→ **Records contained in a dataset**:
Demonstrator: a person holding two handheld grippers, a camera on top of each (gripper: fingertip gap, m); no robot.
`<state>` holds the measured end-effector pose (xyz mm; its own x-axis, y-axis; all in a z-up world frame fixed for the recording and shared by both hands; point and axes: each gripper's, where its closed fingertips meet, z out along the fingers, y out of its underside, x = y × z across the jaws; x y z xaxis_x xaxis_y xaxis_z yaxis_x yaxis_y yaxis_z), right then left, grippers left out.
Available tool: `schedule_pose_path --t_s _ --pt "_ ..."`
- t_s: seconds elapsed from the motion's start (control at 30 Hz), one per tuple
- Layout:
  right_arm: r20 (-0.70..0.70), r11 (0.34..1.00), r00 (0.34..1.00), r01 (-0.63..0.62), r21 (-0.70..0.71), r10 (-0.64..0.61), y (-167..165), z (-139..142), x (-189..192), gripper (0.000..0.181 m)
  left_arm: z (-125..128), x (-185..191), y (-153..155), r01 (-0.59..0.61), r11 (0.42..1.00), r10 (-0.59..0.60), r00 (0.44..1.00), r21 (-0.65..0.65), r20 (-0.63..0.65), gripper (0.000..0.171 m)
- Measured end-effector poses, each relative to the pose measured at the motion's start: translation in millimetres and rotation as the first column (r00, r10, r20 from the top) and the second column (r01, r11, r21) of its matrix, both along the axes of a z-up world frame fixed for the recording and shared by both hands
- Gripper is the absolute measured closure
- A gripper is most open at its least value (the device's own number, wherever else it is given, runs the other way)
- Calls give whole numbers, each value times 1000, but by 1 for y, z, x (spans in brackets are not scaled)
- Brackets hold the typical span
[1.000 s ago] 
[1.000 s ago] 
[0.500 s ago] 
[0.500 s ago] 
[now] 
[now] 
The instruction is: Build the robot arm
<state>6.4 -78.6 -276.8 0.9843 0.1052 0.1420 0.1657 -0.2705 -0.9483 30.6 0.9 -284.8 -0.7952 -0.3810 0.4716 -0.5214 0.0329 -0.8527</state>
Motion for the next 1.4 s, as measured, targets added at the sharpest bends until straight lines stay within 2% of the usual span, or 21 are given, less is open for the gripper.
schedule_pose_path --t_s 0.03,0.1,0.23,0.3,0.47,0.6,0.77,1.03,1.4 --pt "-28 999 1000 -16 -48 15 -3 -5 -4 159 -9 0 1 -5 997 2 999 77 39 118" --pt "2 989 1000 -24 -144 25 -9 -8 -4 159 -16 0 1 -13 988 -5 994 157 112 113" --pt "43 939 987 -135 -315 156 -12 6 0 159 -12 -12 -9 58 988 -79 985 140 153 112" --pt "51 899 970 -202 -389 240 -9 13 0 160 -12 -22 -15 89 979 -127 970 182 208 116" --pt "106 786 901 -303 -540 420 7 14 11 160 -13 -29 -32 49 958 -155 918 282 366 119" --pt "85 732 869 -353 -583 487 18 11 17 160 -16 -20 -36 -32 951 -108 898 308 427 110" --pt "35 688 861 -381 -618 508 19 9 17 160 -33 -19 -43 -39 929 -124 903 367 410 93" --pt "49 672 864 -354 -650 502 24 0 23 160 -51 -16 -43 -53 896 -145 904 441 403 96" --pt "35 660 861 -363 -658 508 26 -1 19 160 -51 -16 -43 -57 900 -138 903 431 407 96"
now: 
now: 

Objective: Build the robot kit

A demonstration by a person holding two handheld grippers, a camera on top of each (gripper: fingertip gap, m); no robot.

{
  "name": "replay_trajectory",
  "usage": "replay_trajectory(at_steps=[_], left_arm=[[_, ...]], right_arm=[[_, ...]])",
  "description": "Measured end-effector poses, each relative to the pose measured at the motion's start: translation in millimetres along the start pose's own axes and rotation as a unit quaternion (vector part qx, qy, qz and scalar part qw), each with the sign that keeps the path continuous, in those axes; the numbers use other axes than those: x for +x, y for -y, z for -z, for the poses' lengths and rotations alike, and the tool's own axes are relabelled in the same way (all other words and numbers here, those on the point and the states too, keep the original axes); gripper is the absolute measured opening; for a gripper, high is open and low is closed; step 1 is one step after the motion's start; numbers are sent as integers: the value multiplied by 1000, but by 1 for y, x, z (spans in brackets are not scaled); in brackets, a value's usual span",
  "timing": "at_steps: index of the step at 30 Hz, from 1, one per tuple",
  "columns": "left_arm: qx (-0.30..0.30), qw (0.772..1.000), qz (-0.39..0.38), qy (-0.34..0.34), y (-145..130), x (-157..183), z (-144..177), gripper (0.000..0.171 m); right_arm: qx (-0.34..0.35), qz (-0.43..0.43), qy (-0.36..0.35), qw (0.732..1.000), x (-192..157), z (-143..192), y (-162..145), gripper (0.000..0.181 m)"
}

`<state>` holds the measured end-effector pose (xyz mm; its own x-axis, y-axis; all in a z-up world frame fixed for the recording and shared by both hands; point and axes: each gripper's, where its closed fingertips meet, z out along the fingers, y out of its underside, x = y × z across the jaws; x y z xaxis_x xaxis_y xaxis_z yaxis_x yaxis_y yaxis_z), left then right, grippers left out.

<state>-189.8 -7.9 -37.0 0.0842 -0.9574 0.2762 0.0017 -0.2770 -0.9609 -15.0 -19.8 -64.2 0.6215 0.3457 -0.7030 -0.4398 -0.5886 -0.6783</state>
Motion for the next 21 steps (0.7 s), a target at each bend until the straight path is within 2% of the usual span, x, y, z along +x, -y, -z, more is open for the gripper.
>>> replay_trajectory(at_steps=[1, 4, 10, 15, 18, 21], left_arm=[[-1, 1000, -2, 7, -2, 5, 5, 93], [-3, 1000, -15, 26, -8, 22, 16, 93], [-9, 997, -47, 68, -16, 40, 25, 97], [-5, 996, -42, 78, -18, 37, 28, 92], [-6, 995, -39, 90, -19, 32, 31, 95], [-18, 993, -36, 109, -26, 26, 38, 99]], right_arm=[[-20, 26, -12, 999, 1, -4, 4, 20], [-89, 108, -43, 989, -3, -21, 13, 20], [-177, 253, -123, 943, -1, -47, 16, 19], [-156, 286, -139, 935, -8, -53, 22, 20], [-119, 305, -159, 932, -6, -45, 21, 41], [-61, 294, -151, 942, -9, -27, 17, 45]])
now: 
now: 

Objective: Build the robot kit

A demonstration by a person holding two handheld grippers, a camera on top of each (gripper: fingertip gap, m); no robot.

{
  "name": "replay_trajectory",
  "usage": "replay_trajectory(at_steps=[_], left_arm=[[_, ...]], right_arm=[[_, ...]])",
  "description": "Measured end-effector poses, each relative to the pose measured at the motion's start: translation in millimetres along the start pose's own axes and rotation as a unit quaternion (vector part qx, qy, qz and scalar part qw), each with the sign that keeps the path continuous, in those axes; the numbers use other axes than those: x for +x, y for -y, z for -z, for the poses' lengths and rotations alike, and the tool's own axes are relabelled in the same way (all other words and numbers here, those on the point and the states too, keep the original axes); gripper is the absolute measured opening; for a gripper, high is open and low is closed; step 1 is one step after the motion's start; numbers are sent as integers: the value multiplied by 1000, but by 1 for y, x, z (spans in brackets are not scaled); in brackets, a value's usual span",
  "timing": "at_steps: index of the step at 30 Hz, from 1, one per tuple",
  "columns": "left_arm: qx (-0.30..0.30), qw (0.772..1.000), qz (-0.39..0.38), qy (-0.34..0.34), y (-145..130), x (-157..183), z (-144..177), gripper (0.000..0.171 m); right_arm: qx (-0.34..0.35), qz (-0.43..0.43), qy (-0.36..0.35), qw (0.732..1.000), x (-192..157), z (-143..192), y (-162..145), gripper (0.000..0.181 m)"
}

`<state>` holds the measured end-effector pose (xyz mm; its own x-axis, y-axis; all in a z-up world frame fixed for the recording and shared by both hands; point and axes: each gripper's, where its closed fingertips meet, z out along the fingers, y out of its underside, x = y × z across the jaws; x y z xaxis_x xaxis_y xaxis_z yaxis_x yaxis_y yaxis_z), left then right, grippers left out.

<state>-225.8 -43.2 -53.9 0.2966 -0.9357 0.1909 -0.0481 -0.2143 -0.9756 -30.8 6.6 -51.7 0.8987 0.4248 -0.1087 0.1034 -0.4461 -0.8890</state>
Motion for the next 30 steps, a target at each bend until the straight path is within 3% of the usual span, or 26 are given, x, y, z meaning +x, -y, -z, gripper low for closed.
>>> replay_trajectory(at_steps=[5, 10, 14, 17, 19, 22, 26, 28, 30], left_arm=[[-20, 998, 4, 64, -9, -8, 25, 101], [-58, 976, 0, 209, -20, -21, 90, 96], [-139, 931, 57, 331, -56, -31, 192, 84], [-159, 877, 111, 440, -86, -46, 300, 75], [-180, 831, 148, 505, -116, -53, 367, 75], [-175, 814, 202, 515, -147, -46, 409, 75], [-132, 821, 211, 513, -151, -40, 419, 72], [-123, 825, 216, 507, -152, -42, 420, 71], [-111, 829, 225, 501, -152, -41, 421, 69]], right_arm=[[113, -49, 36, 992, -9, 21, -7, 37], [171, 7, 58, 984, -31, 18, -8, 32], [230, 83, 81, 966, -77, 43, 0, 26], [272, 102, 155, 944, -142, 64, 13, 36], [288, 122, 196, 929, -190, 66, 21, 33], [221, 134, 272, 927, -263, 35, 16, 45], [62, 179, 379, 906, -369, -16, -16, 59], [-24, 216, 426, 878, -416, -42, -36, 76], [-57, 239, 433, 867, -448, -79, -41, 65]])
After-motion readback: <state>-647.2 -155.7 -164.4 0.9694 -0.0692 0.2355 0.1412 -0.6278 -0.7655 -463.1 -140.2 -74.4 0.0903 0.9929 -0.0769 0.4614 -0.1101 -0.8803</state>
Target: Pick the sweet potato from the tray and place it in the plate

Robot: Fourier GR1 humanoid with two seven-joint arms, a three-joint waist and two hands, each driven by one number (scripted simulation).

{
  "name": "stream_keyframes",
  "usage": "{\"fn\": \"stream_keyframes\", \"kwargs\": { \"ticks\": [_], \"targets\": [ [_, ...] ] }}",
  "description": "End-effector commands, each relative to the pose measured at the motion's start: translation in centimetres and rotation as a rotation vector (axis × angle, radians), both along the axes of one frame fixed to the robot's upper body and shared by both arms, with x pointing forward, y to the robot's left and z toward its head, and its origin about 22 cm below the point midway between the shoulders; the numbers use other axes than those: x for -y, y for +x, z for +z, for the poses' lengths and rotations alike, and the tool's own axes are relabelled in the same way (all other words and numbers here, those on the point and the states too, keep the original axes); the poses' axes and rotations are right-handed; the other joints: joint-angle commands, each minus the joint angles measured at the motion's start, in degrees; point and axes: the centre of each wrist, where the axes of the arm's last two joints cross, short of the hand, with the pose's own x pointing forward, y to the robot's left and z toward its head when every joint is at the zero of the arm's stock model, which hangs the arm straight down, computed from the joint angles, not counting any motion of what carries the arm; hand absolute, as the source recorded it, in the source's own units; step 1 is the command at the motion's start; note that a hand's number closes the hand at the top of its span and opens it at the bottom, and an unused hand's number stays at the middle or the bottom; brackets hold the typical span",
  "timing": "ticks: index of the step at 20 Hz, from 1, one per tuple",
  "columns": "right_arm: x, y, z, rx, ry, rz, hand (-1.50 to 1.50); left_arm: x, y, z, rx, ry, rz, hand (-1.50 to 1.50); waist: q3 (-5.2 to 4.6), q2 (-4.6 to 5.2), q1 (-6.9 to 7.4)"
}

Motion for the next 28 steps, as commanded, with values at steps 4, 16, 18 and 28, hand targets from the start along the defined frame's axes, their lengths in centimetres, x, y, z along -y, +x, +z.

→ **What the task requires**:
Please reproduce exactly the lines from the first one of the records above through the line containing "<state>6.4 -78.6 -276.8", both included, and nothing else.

→ **Response for this exercise**:
Demonstrator: a person holding two handheld grippers, a camera on top of each (gripper: fingertip gap, m); no robot.
`<state>` holds the measured end-effector pose (xyz mm; its own x-axis, y-axis; all in a z-up world frame fixed for the recording and shared by both hands; point and axes: each gripper's, where its closed fingertips meet, z out along the fingers, y out of its underside, x = y × z across the jaws; x y z xaxis_x xaxis_y xaxis_z yaxis_x yaxis_y yaxis_z), right then left, grippers left out.
Available tool: `schedule_pose_path --t_s _ --pt "_ ..."`
- t_s: seconds elapsed from the motion's start (control at 30 Hz), one per tuple
- Layout:
  right_arm: r20 (-0.70..0.70), r11 (0.34..1.00), r00 (0.34..1.00), r01 (-0.63..0.62), r21 (-0.70..0.71), r10 (-0.64..0.61), y (-167..165), z (-139..142), x (-189..192), gripper (0.000..0.181 m)
  left_arm: z (-125..128), x (-185..191), y (-153..155), r01 (-0.59..0.61), r11 (0.42..1.00), r10 (-0.59..0.60), r00 (0.44..1.00), r21 (-0.65..0.65), r20 (-0.63..0.65), gripper (0.000..0.171 m)
- Measured end-effector poses, each relative to the pose measured at the motion's start: translation in millimetres and rotation as the first column (r00, r10, r20 from the top) and the second column (r01, r11, r21) of its matrix, both along the axes of a z-up world frame fixed for the recording and shared by both hands
- Gripper is the absolute measured closure
- A gripper is most open at its least value (the device's own number, wherever else it is given, runs the other way)
- Calls give whole numbers, each value times 1000, but by 1 for y, z, x (spans in brackets are not scaled)
- Brackets hold the typical span
[1.000 s ago] 
[1.000 s ago] 
[0.500 s ago] 
[0.500 s ago] 
[now] 
[now] 
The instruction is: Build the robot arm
<state>6.4 -78.6 -276.8 0.9843 0.1052 0.1420 0.1657 -0.2705 -0.9483 30.6 0.9 -284.8 -0.7952 -0.3810 0.4716 -0.5214 0.0329 -0.8527</state>

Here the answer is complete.